Preference for depression treatment was assessed after participants read descriptions of three therapies including pharmacotherapy, face-to-face therapy, and computer-based therapy. Based on a previous study of adolescents’ preferences for depression treatment [42], the descriptions were written in a format that would be easy for adolescents to understand, and included less than 70 words for each option about pharmacotherapy, individualized CBT, or a computer-based CBT program. The questionnaire was developed in Korean for this study, and used three items with a 5-point Likert-type scale form after reviewing measures used in previous studies, such as ranking preferences [43] and questions regarding preferences for treatment [44]. In previous study, the preference was assessed with 5 items for each treatment [44]. However, the original item content was not appropriate, considering the lack of psychotherapy experience of Korean adolescents. And in case the preference was measured in ranking method, ranking order cannot be statistically calculated because of its characteristics as nominal data. When assessing the preference of three treatment options in 5-point Likert scale, the ranking of the preference among the three treatments can be identified according to the score assigned to each treatment. Therefore, in this study the preferences of three treatment options were measured by three items in Likert scale. Each preference for the three options was assessed by the degree of preference from “not very preferred” (1) to “very preferred” (5).

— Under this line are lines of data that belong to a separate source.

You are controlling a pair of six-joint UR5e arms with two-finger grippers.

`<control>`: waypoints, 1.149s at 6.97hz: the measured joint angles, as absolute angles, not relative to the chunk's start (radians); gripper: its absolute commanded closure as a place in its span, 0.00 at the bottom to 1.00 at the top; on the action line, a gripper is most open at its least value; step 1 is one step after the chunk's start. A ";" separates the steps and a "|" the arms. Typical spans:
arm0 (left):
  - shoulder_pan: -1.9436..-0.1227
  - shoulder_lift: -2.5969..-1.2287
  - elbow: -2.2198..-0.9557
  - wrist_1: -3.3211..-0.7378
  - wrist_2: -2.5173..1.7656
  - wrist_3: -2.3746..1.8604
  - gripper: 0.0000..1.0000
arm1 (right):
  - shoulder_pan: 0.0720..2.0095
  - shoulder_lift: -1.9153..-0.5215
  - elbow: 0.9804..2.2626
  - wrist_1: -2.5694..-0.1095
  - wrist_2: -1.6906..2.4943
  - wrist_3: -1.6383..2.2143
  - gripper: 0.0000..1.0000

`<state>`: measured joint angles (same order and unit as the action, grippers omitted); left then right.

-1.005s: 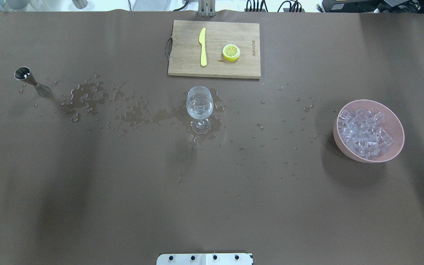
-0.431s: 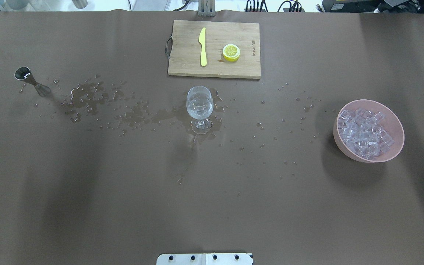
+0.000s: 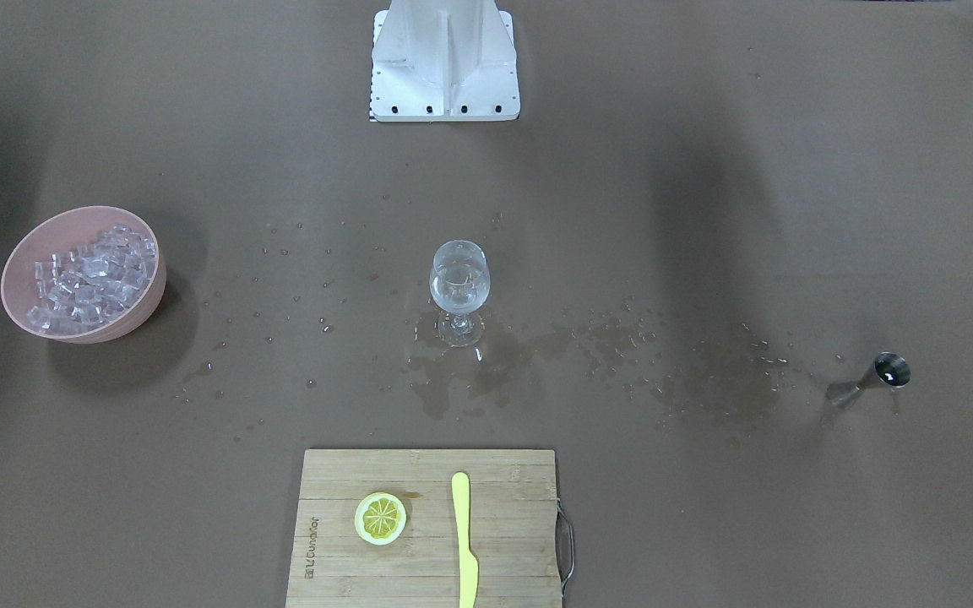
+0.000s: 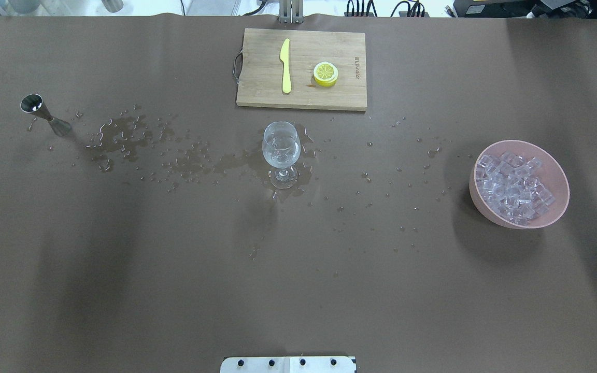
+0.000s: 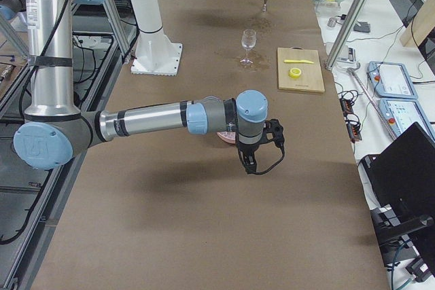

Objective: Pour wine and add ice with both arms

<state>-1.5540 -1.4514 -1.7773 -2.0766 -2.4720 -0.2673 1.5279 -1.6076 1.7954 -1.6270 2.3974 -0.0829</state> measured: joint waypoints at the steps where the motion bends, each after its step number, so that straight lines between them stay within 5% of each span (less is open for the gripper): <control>1: -1.554 -1.437 -1.777 -2.122 -2.473 -0.271 0.22 | 1.528 -1.608 1.796 -1.627 2.399 -0.082 0.00; 8: -1.535 -1.439 -1.765 -2.236 -2.434 -0.357 0.15 | 1.529 -1.608 1.803 -1.626 2.439 -0.083 0.00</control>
<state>-1.5349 -1.4395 -1.7652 -2.2356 -2.4339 -0.3575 1.5294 -1.6076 1.8032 -1.6260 2.4392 -0.0826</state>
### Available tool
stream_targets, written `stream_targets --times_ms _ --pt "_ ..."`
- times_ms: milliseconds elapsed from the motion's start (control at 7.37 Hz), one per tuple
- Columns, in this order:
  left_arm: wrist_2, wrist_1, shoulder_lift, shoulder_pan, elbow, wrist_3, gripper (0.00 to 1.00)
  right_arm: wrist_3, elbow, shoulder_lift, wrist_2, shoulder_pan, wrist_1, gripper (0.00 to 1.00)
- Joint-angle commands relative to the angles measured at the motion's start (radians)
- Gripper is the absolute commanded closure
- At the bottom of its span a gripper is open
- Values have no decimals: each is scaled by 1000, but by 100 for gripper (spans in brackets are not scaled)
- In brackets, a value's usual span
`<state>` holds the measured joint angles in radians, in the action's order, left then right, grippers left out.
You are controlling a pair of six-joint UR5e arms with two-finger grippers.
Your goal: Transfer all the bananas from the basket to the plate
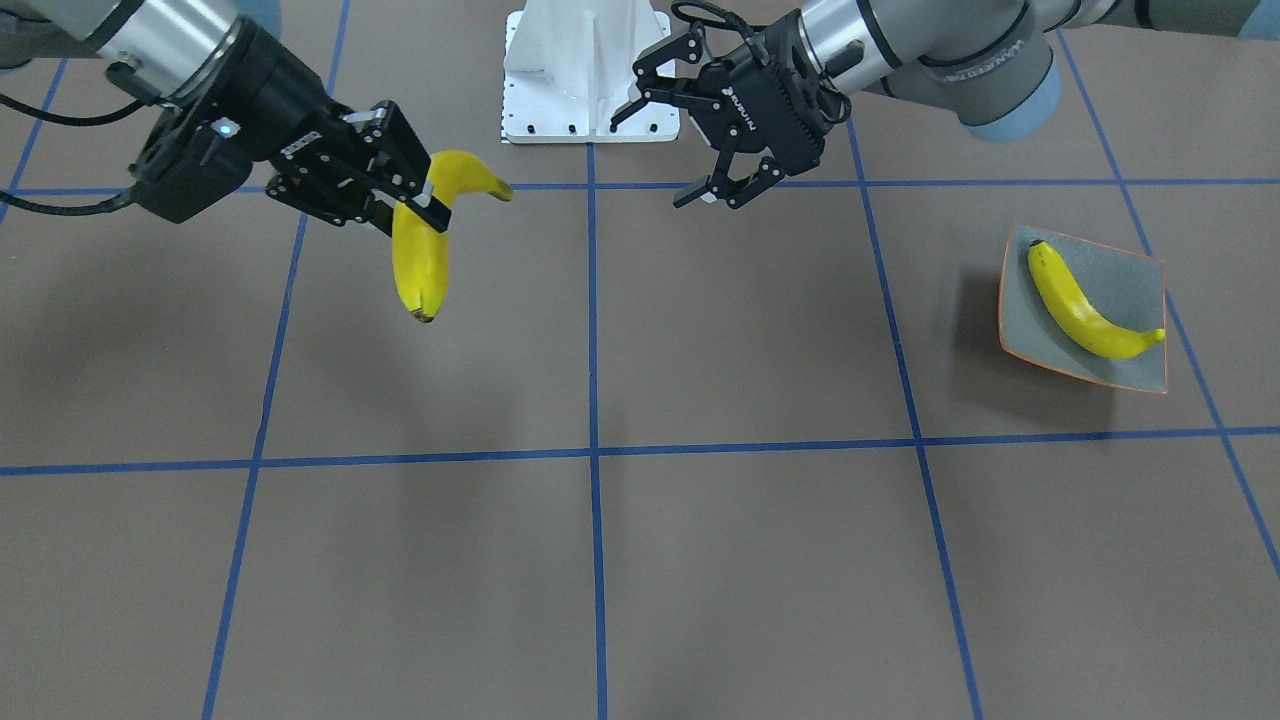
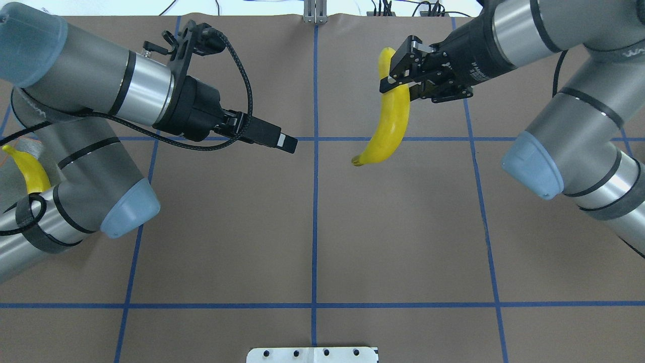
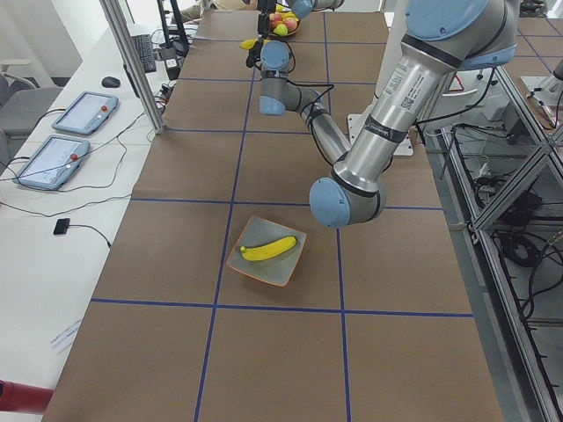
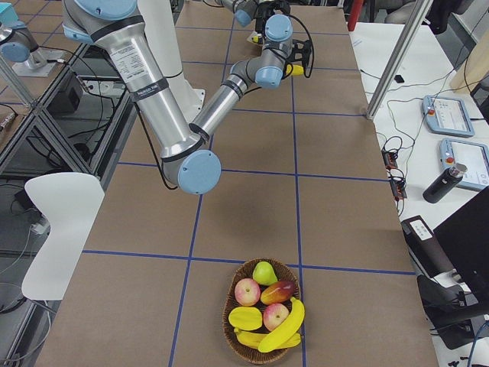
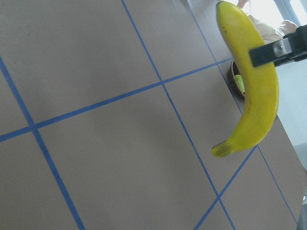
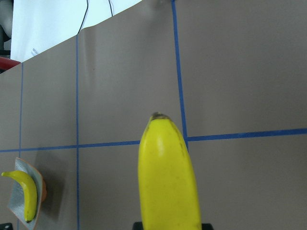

Perceptions of Computerized Therapy Questionnaire

The Perceptions of Computerized Therapy Questionnaire (PCTQ) [45] was translated into Korean for adolescents with a 7-point Likert scale without any content modification. It included 30 items containing of five factors: relative advantage (i.e., that computer-based therapy had any advantage compared to traditional psychotherapy), compatibility (i.e., that the computer-based therapy would fit well with the way one would like to receive therapy), complexity (i.e., in using computer-based therapy), observability (i.e., observing that acquaintances have used computer-based therapy), and trialability (i.e., that one can try out computer-based therapy before using it). In this study CVI was calculated in two times. First CVI was 0.74 and second one was 0.84 while 0.80 of CVI is considered acceptable [33]. The overall Cronbach’s alpha was 0.93.

Statistical analyses

SPSS 23.0 (IBM Corp., Armonk, NY, USA) was used for data analysis. A multiple regression was conducted to investigate the effects of the independent variables on help-seeking attitudes and intentions, the treatment preference for depression, and the perceptions of computerized therapy. A repeated-measures ANOVA was used to examine the difference in the preferences in treatment options for pharmacotherapy, face-to-face therapy, or computer-based therapy. Statistical significance was set at p<0.05 (two-tailed) in all tests.

RESULTS

The effects of gender and depression on help-seeking attitudes

The main effects of gender and depression on help-seeking attitudes were significant (F=12.800, p<0.001) (Table 2). Less severe depression was related to a higher score on the scale of help-seeking attitudes (β=-0.321, p<0.001). Female adolescents scored more highly on help-seeking attitudes compared to male adolescents (β=0.142, p<0.05).
An additional analysis was conducted to examine the effect of gender and depression on the sub-factors of help-seeking attitudes. First, with recognition of the need for help as the dependent variable, only the main effect of gender was a significant independent variable (F=12.021, p<0.001). Female adolescents reported greater recognition than male adolescents (β= 0.255, p<0.001). Second, the main effects of gender and depression on stigma tolerance were significant (F=9.277, p<0.001). Less severe depression was related with higher stigma tolerance (β=-0.253, p<0.001). Female adolescents reported higher stigma tolerance than male adolescents (β=0.190, p<0.01). Third, the main effect of depression on interpersonal openness was significant (F=41.525, p<0.001). Less severe depression was related with higher interpersonal openness (β=-0.494, p<0.001). Last, the main effect of depression on confidence in therapists was significant (F=4.877, p<0.01). Less severe depression was related with higher confidence in therapists (β=-0.199, p<0.01).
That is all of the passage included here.